Elsie is one of the best students. She's in her early forties, has never missed a class and always sits in the front row. She helps me cutting things out and stapling materials. This weekend she and her family are going to Phoenix for some sort of NFL game. “AMERICAN football, Teacher.” Her husband will do the driving and they are staying at a hotel. She is worried about missing two days of class but I assure her that she'll catch up. I tell her to send me some pictures.


I arrive at school insanely early to prep for my class but now, after having created so many materials, I am able at least to do all my prep on campus. The morning class will likely require some new materials but as it is mainly a conversation forum, except for the early morning hour, it likely won't be too taxing. I open the door for my evening class and note that from that moment on, I will be on my feet for three hours. It seems daunting but almost every single night, I am surprised at how the time passes quickly. I am keenly aware that this teaching time transports me 100% from my personal stresses and is for the most part, a time of pure happiness.

I blather on more than a bit at the failed job interview, but one thing I say is true. I don't know if I would have the courage to leave my country for a giant city where a different language is spoken. Students from the first class I taught at the school are in Level 3B, halfway through the ESL program. They come to visit and show off their improved English. The Level 6 students are nearly fluent. I teach them the word “tenacity.” It seldom comes up in class but the news in English and Spanish makes it clear day in, and day out, that immigrants are maligned and demonized. Celia returns to the vat of boiling fat, her painful burn wrapped in a towel. And all these students, whose names I will mostly forget when they pass to another class, remind me again and again, that my life is not so hard at all.

I am Trump obsessed, addicted to my own indignation. The TV news is off during hurricanes because all that matters to me is when, and how, all of this will be over and our nation will return to sanity and compassion. I listen to the smart podcast “Pod Save America” religiously. They cite research that TV ads and mailers do little to drive the vote. The best measurable results come from canvassing. Yes, going door to door sounds awful, but the consequence of inaction is far more discomfiting.

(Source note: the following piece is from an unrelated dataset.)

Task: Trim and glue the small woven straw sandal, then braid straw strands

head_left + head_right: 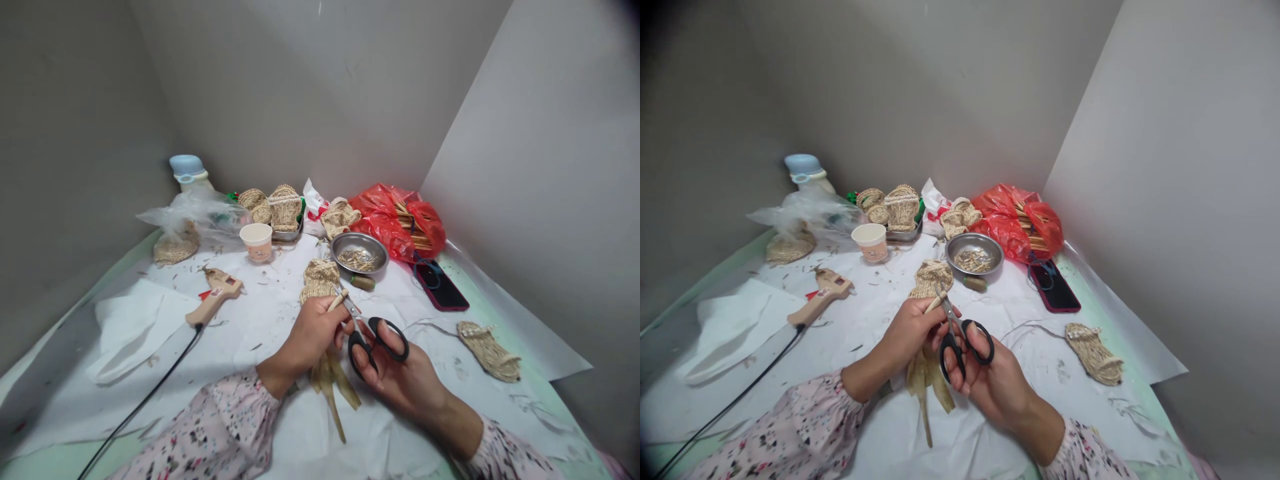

There are only seven weekends now before the Midterms and I will be out doing whatever I can in the face of, what I don't think it's hyperbolic to consider, an emergency.
Tomorrow, it's down to Seal Beach to canvas for Harley Rouda, running against the particularly odious Dana Rohrabacher. I hope that the election effectuates a reinforcement of our checks and balances. Perhaps by then too, nearly a year of legal struggles will be resolved. There will be six more hours a week of the blissful hard work of teaching. My cigarettes I think will have run out by then and I hope that I am chill enough to never buy another pack.